| Goal of the exercise |
Would you transcribe only the lines from the one holding "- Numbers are" through the end of the material, exactly, without any pictures?

| Recorded data |
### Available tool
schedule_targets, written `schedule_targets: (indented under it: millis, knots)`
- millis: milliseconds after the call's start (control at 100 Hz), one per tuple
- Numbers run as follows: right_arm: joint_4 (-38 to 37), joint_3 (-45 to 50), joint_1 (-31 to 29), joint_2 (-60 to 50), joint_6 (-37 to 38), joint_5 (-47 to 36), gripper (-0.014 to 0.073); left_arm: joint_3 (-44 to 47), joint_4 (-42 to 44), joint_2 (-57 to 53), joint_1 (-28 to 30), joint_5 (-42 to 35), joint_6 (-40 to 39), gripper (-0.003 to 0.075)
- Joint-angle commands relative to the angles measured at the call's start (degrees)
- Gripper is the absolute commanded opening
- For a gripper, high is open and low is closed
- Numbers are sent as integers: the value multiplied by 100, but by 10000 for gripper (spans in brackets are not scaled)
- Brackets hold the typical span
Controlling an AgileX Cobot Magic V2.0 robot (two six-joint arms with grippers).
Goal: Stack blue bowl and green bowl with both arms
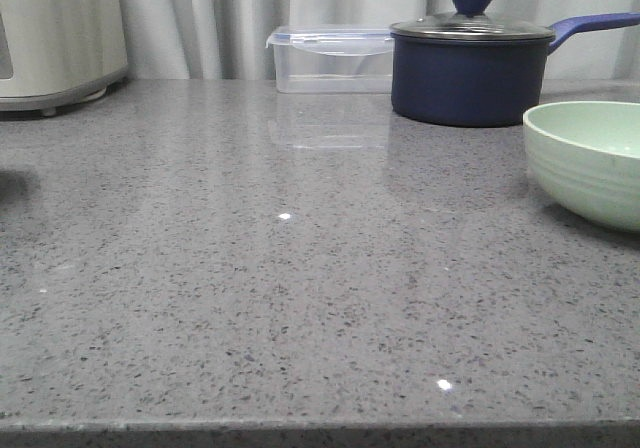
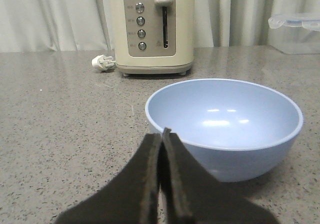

| Solution |
- Numbers are sent as integers: the value multiplied by 100, but by 10000 for gripper (spans in brackets are not scaled)
- Brackets hold the typical span
Controlling an AgileX Cobot Magic V2.0 robot (two six-joint arms with grippers).
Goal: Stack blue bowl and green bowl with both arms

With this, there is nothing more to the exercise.